For each line below with the word "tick", write out a copy.

Collection entries:
=== Section Start ===

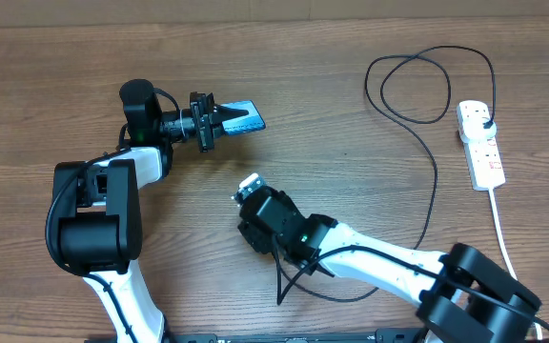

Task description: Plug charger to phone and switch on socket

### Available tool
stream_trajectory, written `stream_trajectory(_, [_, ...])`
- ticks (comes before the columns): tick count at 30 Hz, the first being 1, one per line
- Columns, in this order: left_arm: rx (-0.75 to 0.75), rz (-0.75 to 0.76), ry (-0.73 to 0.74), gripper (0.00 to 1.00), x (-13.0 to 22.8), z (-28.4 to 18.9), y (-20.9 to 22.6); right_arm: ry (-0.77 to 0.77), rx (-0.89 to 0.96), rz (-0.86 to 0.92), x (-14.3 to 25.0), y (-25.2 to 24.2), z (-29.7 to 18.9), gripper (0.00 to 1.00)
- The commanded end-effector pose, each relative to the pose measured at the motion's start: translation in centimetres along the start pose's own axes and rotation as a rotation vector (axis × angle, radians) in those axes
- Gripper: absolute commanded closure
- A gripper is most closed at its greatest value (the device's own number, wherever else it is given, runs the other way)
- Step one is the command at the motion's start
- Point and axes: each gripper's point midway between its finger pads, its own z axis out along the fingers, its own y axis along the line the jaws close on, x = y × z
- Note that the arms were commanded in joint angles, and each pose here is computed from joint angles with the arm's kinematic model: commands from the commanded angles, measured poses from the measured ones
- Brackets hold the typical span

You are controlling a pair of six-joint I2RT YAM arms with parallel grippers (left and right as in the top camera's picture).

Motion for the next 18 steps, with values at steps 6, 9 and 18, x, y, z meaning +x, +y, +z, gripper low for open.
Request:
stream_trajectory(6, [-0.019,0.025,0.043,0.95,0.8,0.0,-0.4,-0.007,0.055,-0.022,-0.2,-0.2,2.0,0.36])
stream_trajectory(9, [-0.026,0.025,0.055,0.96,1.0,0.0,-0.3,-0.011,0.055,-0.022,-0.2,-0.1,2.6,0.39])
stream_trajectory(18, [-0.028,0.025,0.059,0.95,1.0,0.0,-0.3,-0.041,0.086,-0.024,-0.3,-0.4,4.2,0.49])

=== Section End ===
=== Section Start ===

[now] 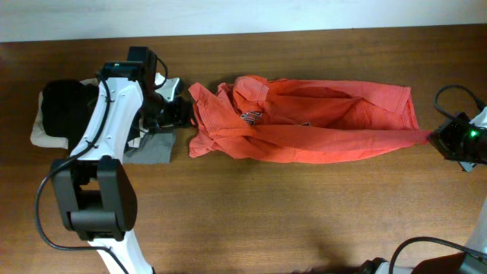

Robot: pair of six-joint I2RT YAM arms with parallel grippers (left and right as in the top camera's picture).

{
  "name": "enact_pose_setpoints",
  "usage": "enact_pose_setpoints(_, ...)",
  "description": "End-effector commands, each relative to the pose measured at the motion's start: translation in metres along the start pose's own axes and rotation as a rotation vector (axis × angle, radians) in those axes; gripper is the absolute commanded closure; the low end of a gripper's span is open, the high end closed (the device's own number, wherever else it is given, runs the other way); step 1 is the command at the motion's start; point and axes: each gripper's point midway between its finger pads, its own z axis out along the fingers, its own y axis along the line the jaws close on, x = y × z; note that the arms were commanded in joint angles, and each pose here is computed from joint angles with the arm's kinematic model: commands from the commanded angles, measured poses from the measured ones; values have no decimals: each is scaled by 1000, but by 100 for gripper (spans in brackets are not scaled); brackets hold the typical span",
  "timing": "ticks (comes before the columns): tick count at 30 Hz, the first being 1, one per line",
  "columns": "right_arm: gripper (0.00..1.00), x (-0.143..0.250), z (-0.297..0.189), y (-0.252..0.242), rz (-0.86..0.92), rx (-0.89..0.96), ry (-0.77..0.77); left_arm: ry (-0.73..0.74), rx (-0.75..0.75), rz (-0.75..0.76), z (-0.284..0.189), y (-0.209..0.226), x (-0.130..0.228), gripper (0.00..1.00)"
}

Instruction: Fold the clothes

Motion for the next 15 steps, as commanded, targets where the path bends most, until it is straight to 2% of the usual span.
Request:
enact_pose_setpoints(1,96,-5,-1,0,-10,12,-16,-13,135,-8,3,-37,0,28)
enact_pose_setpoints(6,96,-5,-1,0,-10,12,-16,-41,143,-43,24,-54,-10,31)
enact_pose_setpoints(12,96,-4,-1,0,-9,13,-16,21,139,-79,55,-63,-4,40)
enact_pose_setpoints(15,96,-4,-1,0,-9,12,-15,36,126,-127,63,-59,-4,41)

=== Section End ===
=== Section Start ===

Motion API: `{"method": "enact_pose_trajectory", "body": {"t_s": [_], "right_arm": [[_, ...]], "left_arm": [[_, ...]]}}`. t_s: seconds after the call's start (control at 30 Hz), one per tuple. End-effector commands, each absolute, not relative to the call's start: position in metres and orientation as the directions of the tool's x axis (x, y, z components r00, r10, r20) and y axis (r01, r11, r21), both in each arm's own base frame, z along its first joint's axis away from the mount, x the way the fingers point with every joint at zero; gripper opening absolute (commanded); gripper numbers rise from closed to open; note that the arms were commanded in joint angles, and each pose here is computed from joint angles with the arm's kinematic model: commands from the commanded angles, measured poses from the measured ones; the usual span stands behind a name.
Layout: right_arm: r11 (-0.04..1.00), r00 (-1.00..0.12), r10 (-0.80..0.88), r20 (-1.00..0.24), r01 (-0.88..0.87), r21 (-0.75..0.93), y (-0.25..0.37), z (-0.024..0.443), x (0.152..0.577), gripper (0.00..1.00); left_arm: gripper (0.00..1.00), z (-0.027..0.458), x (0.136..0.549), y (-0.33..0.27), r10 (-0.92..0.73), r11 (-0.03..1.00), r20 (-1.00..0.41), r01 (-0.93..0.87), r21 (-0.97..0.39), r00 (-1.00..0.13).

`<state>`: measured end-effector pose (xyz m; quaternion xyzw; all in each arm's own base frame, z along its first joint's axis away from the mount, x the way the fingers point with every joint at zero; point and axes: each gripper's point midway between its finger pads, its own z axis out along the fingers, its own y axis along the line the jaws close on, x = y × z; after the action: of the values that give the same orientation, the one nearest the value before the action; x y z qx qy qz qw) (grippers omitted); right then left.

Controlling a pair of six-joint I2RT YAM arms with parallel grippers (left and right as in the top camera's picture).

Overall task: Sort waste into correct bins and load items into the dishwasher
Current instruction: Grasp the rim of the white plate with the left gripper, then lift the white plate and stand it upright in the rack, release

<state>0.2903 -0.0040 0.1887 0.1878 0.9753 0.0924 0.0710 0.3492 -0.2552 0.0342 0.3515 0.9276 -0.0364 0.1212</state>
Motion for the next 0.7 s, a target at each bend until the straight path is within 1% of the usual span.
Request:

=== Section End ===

SOLUTION FOR THIS EXERCISE ▸
- ticks (comes before the columns): tick count at 30 Hz, the first being 1, one per line
  "timing": "ticks (comes before the columns): tick count at 30 Hz, the first being 1, one per line",

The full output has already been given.